Однако это только первая, поверхностная догадка, и она вытесняется второй: перловый суп каждый раз означает для дочери снижение царственного образа её матери. Та, что видится идеальной красавицей (“мама красивая, как принцесса”) и чародейкой (“как же ловко мама управлялась со <…> сверкающим стеклом…”), всё время – в сознании девочки – как бы опрощается посредством перлового супа, спускается с пьедестала в житейскую грязь. Уже взрослая рассказчица называет улыбку мамы “чудесной”, но четырёхлетний ребёнок не мог смириться с тем, что её улыбающаяся “принцесса” вновь вовлечена в “человеческое, слишком человеческое”.
Путь с перловым супом для дочери – всегда вниз. Сначала его надо перелить в солдатский котелок и спуститься с ним под лестницу, к низовому пределу. Затем тарелка с супом оказывается смежной комическому переворачиванию: за несколько минут очень умная мама (“с напряжением мысли на круглом умном лобике”) превращается в “несмышлёную маму” – одаривая и кормя, она тут же спускается от надмирных таблиц “восхитительно стеклянной науки” к неразумным поступкам (“Ой, что же я наделала!”). В третьей же истории красивая фаянсовая посуда должна быть снята с самой верхней полки для грубой трапезы – вдвоём из одной тарелки с несчастной соседкой. При этом героиню называют не её священным именем, отсылающим к библейской женщине-пророчице, сестре Моисея, – Мириам, а профанным, привычным в советском быту именем Марина. Мастерица соусов и кремов нисходит к простоте перлового супа, властительница волшебных сосудов биохимии – к помятому солдатскому котелку, обладательница прекрасного белого фартука с кружевной ленточкой – к жалкому тряпью со дна сундука. Перловый суп всякий раз возникает символом маминого смиренья, да ещё и как будто отчуждающего дочь – посылающего её к нищим, отправляющего гулять одной, обидно бросающего ей на ходу: “Сиди здесь”, – выдёргивающего из-под неё скамеечку; с отдачей для чужих больше, чем для своих. Этих обстоятельств, связанных с перловым супом, рассказчица не может забыть и при этом не может продолжить традицию.
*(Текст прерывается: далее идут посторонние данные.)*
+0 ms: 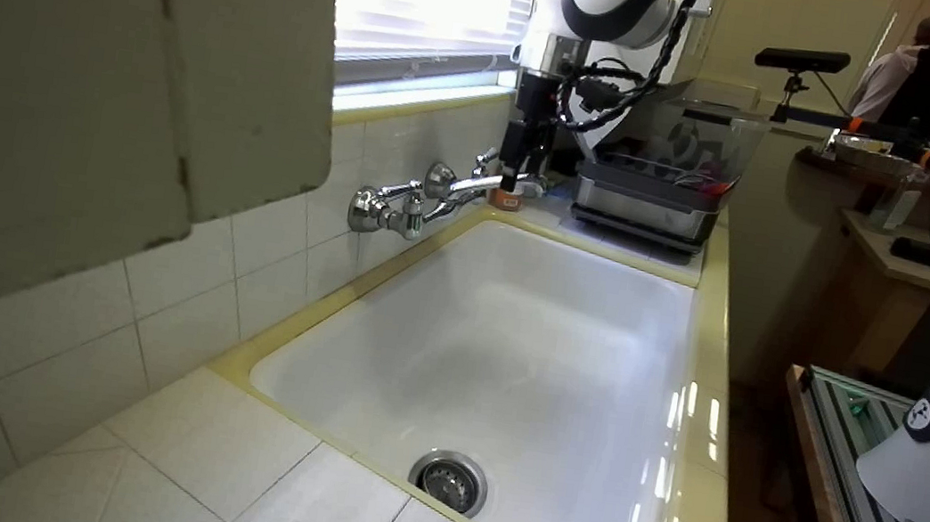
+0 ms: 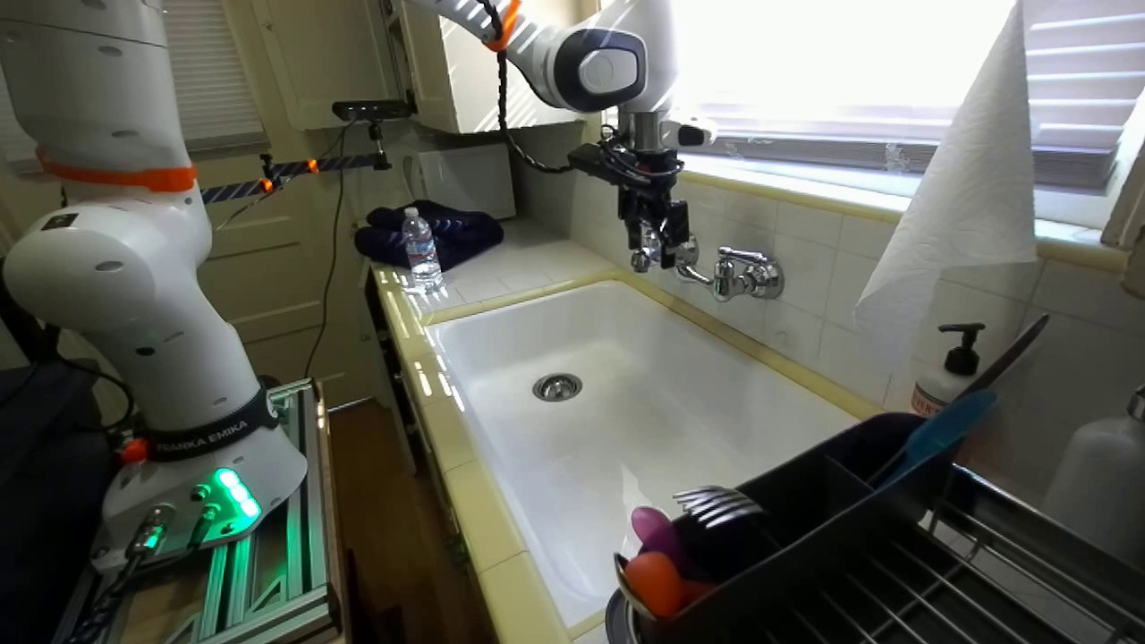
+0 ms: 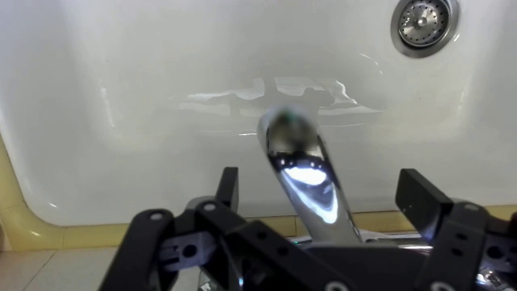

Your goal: Push the faucet handle on the left backwards then push the faucet to the right.

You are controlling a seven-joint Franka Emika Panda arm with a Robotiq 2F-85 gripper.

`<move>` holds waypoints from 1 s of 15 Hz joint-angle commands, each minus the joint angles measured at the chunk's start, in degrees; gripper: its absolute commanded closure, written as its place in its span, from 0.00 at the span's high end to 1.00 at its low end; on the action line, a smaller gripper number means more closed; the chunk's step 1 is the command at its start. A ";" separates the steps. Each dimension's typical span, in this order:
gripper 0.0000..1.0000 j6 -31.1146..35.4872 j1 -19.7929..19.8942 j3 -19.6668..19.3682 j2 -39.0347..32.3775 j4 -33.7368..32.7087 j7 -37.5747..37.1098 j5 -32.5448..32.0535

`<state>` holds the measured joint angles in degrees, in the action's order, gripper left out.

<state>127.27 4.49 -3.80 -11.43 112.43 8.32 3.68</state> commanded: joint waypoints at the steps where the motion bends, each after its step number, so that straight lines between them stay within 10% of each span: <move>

Но решающие аргументы в разгадке перлового супа мы бы предложили искать не в области элементарной психологии, а в области предельных смыслов. Интерпретируя три эпизода с котелками и тарелками, надо брать выше – и тогда уж не ошибёшься. Каждый жест матери, который рассказчица Улицкой хотела бы видеть сказочным, оказывается больше-чем-сказочным. Улыбка с лестничной площадки – знак не принцессы, а ангела; хохот “несмышлёной мамы” над своею доверчивостью не только больше глупости, но и больше любого ума; это знак святости; склянка с валерьянкой, протянутая соседке, чудеснее всех маминых таинственных химических пробирок. Невольно вспоминается литературная предшественница той, кто готовит перловый суп и сочувствует нищим в разговоре с мужем (“Нет, не понимаю, отказываюсь понимать, кому они мешали…”), – “матушка” из толстовского “Детства”, защищавшая юродивого Гришу; знаменательное совпадение, намекающее на то, что великая традиция милосердия не прервалась на Руси.
С каждым эпизодом рассказа мама всё дальше от величия принцессы, всё ближе к бытовой суматохе: в первой истории она ещё дана в красивом кинематографическом ракурсе, но уже во второй – захвачена бытовыми хлопотами (“заторопилась”, “кинулась в комнату”), а в третьей – бытовой тревогой (“торопливо говорила”, “заметалась”). Но тем возвышеннее мыслится её образ. В трёх её добрых поступках, по сути, открывается вся полнота христианской благотворительности – семи телесных и семи духовных дел милосердия: она успевает призирать за убогими, отдавать своё страждущим и утешать отчаявшихся в несчастье; все остальные милосердные деяния подразумеваются по умолчанию. Мама всё время погружена в беды человеческие, как святые в клеймах алтарей, только ещё с ускорением помощи. И в центре этой деятельности добра троекратно оказывается перловый суп, всё яснее проявляясь в своём родстве с библейским ячменём; неслучайно его сюжетная линия завершается торжественным погребальным ритуалом, с вкушением насущной пищи серебряными ложками из одной тарелки.